We summarise total of injuries and fatalities, group by event types.
summary1 <- df_tidy %>%
group_by(EVTYPE) %>%
summarise(fatalities = sum(FATALITIES), injuries = sum(INJURIES), injuries_and_fatalities = sum(INJURIES+FATALITIES)) %>%
arrange(desc(injuries_and_fatalities))
head(summary1,5)
## # A tibble: 5 x 4
## EVTYPE fatalities injuries injuries_and_fatalities
## <fct> <dbl> <dbl> <dbl>
## 1 TORNADO 5633 91346 96979
## 2 EXCESSIVE HEAT 1903 6525 8428
## 3 TSTM WIND 504 6957 7461
## 4 FLOOD 470 6789 7259
## 5 LIGHTNING 816 5230 6046
Let’s see it clearer on the plot below
ggplot(head(summary1,5), aes(reorder(EVTYPE, -injuries_and_fatalities), injuries_and_fatalities)) + geom_bar(stat = "identity") + labs(title = "Injuries and Fatalities vs Event Types", x = "", y = "Number of injuries and fatalities")

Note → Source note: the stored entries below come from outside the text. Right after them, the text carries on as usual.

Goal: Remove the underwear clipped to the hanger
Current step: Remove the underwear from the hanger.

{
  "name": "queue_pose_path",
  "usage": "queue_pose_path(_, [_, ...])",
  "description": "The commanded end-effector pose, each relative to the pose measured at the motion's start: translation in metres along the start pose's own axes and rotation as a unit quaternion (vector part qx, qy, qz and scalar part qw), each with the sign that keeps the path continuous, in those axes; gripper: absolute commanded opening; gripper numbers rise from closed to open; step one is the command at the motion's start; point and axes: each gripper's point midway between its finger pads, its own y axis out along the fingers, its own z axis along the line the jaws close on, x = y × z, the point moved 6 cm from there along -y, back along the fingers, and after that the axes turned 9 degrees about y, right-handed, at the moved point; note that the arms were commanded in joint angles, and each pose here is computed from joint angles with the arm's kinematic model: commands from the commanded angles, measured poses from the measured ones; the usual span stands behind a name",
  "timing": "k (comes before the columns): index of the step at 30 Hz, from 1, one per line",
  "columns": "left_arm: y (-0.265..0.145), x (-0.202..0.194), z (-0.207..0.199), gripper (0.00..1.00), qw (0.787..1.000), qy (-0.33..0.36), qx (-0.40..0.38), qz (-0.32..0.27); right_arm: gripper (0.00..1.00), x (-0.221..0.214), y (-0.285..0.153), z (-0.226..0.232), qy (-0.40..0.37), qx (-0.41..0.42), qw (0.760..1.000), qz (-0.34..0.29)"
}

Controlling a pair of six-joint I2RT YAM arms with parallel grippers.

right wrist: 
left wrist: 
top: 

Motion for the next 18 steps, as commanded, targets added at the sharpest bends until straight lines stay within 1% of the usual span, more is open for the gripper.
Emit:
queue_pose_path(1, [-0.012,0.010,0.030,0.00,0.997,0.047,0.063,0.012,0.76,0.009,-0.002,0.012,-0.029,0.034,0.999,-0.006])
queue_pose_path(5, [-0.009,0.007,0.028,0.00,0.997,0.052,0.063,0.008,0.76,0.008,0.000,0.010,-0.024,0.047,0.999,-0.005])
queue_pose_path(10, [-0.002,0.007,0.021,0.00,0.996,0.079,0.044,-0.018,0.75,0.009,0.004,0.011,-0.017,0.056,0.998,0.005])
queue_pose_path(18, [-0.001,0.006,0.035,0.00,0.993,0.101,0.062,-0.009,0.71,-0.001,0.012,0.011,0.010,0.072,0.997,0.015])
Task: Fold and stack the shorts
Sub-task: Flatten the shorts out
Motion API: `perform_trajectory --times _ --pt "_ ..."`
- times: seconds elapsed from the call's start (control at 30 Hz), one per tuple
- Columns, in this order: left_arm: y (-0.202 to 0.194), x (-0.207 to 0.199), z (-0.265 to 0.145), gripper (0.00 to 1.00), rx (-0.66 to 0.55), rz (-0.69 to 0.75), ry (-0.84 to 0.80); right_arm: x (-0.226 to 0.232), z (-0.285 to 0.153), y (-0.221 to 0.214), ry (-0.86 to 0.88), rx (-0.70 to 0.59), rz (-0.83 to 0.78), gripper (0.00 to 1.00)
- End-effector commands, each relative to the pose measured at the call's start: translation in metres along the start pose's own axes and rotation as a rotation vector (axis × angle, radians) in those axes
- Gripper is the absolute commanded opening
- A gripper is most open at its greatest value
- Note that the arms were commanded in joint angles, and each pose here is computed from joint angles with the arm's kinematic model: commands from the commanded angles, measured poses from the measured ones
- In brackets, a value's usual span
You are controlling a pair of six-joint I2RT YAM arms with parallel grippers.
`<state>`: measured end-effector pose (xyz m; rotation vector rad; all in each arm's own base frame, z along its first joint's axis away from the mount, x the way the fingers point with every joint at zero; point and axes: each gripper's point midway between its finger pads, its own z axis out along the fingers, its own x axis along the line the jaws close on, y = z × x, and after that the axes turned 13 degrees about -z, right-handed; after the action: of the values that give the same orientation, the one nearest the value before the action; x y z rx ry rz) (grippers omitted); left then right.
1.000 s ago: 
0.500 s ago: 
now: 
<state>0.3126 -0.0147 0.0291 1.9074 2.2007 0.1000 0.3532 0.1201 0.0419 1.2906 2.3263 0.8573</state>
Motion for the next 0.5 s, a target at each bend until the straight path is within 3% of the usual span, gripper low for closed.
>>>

From the summary and plot above, we clearly see Tornado is the most harmful with respect to population health, followed by excessive heat and thunderstorm wind.
Across the United States, which types of events have the greatest economic consequences?
We summarise total of crop and prop damages, group by event types.
summary2 <- df_tidy %>%
group_by(EVTYPE) %>%
summarise(prop_dmg = sum(PROPMUL), crop_dmg = sum(CROPMUL), crop_prop_dmg = sum(CROPMUL+PROPMUL)) %>%
arrange(desc(crop_prop_dmg))
head(summary2,5)
## # A tibble: 5 x 4
## EVTYPE prop_dmg crop_dmg crop_prop_dmg
## <fct> <dbl> <dbl> <dbl>
## 1 FLOOD 144657709800 5661968450 150319678250
## 2 HURRICANE/TYPHOON 69305840000 2607872800 71913712800
## 3 TORNADO 56937162897 414954710 57352117607
## 4 STORM SURGE 43323536000 5000 43323541000
## 5 HAIL 15732269877 3025954650 18758224527
And plot the summary above.
ggplot(head(summary2,5), aes(reorder(EVTYPE, -crop_prop_dmg), crop_prop_dmg)) + geom_bar(stat = "identity") + labs(title = "Economic Consequences ($)", x = "", y = "")
From the summary and plot above, we see flood has the greatest economic consequences, followed by hurricane and tornado.